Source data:
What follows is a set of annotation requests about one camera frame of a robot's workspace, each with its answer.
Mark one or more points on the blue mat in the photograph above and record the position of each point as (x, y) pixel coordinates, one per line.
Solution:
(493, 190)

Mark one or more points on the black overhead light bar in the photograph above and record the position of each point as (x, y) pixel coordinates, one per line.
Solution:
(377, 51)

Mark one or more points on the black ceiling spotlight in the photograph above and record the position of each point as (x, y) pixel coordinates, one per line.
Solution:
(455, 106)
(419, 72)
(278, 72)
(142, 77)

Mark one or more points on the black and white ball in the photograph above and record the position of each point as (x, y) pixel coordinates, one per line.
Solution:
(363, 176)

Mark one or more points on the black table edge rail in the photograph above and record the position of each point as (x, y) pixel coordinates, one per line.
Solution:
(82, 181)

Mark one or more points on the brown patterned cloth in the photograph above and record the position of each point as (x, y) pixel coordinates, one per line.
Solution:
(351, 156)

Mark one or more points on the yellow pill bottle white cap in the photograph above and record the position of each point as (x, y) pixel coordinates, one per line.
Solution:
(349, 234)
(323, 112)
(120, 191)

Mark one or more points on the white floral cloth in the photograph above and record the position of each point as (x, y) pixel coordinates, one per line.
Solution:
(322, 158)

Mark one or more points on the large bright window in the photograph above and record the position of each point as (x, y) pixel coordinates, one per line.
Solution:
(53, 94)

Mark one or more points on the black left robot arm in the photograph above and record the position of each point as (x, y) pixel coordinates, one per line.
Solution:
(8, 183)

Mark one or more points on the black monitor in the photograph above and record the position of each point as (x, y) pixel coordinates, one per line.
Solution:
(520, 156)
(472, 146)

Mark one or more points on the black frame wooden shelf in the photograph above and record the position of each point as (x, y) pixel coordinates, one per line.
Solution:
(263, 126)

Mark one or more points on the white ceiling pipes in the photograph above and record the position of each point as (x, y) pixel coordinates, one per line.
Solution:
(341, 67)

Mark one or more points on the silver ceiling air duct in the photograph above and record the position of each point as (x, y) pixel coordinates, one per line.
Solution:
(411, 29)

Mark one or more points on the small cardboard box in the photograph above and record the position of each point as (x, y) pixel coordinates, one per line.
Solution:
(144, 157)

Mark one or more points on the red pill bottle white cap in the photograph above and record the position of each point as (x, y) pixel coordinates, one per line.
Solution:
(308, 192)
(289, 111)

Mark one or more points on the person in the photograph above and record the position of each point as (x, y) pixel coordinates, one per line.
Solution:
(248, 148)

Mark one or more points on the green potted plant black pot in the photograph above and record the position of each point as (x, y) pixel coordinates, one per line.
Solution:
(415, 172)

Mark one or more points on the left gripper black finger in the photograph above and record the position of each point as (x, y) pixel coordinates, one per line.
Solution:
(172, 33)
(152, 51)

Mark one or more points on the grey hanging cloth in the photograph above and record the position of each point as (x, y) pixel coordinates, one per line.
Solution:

### TASK TO CARRY OUT
Some of the data mentions "frame". Copy every line where it does.

### FINAL ANSWER
What follows is a set of annotation requests about one camera frame of a robot's workspace, each with its answer.
Mark one or more points on the black frame wooden shelf in the photograph above and record the position of each point as (x, y) pixel coordinates, one per line.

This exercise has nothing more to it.